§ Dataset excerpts
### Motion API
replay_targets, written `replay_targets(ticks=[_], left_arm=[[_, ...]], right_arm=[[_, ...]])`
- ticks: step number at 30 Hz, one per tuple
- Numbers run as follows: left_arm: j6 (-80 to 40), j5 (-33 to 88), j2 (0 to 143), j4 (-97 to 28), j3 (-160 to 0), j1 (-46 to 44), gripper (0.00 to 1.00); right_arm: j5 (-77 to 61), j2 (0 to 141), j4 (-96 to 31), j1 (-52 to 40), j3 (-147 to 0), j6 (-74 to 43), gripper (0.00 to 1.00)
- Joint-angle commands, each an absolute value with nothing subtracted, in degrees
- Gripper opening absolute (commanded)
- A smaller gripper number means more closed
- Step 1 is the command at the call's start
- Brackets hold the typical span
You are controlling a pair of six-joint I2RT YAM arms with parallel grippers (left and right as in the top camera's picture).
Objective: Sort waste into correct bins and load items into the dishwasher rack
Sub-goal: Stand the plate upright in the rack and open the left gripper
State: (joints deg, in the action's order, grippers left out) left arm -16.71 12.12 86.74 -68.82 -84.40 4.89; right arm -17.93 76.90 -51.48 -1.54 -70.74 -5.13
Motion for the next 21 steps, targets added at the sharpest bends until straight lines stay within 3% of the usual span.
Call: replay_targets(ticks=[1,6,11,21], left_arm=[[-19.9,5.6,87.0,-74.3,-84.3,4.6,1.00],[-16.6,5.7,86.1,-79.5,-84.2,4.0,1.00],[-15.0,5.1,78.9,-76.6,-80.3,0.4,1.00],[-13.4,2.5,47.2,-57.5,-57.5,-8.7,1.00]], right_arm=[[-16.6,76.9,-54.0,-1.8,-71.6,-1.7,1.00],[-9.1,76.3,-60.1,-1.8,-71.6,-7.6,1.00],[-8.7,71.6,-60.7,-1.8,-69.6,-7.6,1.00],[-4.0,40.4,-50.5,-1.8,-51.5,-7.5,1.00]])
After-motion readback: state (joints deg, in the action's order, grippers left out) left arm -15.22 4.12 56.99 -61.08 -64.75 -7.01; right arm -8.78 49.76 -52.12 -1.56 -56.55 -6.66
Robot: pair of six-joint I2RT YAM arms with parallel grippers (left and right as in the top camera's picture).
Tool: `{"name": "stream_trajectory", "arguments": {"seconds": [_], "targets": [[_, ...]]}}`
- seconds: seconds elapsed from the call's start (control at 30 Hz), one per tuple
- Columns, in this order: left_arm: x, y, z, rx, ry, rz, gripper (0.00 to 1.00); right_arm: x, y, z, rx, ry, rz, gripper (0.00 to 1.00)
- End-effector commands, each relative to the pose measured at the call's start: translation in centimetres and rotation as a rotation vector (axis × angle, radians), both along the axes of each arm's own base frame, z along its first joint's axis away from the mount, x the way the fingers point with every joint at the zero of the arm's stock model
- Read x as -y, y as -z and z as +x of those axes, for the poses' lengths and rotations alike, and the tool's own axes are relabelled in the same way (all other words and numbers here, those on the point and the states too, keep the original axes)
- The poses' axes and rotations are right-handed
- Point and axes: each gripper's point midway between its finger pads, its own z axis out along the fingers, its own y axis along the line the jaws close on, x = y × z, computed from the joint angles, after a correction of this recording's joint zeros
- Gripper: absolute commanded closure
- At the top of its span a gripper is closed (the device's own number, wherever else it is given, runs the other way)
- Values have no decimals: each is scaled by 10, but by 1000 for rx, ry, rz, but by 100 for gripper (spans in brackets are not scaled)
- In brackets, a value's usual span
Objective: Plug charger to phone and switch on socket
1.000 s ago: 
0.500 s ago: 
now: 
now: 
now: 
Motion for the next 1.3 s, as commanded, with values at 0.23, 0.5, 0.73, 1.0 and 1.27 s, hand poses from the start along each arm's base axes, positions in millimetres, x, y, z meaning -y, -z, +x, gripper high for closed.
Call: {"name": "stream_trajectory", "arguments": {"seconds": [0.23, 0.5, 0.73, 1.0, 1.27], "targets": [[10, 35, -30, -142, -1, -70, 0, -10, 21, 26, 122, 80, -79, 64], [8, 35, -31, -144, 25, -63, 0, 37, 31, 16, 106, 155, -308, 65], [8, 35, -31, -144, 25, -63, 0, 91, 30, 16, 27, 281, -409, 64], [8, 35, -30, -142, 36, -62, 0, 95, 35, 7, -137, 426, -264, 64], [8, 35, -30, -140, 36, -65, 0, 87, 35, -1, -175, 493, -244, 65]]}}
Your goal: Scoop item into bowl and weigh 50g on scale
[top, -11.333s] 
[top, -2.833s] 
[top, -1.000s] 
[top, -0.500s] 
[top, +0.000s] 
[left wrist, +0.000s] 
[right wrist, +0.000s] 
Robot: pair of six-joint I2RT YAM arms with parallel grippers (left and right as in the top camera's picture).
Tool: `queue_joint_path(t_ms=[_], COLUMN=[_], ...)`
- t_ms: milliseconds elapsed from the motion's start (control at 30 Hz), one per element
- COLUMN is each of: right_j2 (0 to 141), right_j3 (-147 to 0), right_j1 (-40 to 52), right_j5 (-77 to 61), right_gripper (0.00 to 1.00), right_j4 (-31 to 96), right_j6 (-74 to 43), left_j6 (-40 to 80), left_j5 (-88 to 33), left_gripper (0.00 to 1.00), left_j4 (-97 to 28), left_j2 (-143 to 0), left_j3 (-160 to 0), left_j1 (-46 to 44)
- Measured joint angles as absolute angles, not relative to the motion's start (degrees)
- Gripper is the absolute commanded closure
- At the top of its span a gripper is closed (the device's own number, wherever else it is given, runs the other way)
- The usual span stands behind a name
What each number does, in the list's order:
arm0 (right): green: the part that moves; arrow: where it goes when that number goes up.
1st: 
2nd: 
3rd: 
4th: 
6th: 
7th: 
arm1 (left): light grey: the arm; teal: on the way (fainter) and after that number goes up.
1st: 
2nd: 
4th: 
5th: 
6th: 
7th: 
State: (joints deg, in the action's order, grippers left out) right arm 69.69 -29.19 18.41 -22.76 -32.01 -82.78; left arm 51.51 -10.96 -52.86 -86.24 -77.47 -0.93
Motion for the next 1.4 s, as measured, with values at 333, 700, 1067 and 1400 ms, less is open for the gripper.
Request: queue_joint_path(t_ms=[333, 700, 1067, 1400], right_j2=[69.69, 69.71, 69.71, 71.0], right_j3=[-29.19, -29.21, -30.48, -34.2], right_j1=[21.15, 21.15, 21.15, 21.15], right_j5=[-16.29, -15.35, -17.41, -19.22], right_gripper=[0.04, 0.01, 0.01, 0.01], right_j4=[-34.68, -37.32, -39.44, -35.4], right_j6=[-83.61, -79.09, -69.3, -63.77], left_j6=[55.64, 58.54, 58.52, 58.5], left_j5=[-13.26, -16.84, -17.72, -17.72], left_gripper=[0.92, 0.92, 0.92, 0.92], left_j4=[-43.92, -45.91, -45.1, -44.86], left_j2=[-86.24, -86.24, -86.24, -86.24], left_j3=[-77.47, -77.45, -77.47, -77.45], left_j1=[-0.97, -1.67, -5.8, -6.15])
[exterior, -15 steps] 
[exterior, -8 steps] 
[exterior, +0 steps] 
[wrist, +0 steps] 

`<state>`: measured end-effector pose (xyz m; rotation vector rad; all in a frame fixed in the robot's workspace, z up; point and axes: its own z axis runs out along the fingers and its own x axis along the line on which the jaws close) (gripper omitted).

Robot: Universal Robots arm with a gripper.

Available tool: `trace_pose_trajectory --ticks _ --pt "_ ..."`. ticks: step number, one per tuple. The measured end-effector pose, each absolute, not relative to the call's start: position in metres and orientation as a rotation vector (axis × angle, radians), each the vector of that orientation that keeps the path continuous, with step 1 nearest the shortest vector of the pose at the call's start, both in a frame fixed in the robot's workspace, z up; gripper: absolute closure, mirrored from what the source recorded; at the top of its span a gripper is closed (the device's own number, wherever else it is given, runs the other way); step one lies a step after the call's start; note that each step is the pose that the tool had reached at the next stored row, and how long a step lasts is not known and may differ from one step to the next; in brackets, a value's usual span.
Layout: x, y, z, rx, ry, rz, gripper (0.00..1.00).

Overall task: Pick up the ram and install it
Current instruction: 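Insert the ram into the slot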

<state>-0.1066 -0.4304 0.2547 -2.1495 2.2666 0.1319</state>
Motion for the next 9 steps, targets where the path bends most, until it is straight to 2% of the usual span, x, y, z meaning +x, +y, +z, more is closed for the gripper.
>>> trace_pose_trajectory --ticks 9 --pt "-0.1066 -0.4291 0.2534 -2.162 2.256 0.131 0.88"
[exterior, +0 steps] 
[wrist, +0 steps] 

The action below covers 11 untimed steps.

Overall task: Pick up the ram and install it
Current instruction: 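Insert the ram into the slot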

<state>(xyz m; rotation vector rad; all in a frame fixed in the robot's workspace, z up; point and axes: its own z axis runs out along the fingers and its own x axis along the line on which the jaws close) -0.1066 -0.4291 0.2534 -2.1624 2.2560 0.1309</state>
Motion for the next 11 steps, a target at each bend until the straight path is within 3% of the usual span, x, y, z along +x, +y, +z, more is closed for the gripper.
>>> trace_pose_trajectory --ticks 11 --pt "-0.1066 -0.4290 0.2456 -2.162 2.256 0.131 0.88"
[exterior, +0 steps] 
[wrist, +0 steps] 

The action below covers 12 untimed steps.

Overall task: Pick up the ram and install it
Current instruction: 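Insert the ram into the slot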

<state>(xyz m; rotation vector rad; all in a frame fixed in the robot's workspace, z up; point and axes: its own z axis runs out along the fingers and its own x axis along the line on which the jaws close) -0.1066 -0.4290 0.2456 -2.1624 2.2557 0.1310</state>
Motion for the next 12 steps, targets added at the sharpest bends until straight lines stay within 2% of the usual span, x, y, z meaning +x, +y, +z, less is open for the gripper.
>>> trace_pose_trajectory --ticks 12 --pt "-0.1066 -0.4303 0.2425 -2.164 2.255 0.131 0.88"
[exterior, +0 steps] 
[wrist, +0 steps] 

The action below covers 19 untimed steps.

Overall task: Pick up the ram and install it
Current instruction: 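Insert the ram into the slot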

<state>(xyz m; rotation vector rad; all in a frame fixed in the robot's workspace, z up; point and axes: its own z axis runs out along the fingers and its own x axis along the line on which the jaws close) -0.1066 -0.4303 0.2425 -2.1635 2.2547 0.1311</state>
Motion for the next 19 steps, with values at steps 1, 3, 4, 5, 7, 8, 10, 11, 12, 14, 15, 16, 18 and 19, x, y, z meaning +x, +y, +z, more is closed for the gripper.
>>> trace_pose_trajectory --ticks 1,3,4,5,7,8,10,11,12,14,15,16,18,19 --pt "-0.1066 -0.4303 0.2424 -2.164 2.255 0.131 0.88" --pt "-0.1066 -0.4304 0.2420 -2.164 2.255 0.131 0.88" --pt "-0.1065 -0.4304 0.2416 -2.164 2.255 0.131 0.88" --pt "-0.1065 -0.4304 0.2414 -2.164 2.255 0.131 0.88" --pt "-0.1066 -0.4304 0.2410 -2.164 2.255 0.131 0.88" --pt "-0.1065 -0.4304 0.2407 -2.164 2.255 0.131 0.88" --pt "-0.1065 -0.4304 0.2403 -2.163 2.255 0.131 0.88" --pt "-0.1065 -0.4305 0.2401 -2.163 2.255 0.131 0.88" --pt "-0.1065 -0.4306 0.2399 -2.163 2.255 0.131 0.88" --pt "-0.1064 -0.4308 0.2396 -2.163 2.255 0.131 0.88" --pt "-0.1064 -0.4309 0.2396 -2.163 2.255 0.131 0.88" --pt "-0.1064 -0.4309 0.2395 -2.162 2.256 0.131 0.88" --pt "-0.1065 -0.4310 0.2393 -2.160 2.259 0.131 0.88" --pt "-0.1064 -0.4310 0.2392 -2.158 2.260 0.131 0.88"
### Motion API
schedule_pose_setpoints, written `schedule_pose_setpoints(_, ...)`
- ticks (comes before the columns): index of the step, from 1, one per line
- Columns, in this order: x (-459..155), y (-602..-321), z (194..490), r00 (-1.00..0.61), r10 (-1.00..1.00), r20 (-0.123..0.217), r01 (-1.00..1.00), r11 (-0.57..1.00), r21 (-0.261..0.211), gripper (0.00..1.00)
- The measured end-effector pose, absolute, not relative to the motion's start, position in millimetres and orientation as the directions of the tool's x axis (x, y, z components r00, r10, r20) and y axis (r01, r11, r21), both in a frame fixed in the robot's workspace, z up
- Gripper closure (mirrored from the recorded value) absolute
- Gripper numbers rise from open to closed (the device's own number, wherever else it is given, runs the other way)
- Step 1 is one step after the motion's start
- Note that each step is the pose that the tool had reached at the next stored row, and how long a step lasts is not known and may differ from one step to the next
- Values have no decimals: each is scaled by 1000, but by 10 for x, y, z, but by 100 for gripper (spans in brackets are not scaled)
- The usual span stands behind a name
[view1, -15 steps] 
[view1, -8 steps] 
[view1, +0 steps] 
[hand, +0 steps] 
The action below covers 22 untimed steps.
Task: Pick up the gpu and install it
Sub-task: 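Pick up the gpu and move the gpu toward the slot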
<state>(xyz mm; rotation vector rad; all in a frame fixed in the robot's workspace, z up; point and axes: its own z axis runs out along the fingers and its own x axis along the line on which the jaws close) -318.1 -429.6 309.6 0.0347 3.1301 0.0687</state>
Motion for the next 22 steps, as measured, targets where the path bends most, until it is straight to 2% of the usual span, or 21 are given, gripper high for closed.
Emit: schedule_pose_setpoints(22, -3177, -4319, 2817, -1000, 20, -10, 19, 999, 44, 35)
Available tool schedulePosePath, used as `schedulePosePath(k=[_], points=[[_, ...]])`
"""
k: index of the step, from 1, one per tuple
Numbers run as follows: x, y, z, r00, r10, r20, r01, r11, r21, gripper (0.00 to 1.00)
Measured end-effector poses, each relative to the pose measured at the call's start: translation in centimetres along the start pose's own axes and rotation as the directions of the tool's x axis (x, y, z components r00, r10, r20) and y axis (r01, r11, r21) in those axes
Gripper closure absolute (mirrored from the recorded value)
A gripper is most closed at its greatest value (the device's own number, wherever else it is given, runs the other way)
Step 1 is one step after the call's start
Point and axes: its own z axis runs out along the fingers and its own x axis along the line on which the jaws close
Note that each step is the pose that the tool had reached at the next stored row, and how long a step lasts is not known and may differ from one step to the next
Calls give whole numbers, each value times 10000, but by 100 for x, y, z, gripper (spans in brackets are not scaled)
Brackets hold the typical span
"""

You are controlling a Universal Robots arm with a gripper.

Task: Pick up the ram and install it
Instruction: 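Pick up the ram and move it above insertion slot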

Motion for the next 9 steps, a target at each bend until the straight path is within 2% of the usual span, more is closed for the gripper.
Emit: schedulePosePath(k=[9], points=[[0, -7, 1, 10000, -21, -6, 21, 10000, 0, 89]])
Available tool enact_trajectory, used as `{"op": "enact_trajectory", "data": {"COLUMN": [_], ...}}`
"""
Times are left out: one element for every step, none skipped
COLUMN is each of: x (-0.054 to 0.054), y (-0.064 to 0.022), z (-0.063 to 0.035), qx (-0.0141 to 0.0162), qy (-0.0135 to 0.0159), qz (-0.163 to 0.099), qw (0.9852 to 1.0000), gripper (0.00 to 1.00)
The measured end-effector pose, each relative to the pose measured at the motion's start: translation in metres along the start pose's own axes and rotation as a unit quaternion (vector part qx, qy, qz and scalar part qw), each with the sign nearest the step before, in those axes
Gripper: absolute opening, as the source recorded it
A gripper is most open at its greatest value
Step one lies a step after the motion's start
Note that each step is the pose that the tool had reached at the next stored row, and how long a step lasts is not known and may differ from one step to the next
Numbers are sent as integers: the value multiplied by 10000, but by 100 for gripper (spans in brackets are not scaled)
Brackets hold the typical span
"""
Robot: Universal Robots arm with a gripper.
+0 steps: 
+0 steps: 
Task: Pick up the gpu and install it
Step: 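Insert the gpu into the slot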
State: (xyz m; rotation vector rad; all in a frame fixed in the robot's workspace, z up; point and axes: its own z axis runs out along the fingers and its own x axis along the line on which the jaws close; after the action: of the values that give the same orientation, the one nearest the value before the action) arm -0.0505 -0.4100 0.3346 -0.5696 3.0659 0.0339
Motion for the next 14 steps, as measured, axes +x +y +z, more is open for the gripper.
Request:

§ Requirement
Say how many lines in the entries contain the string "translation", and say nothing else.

§ Finished task
3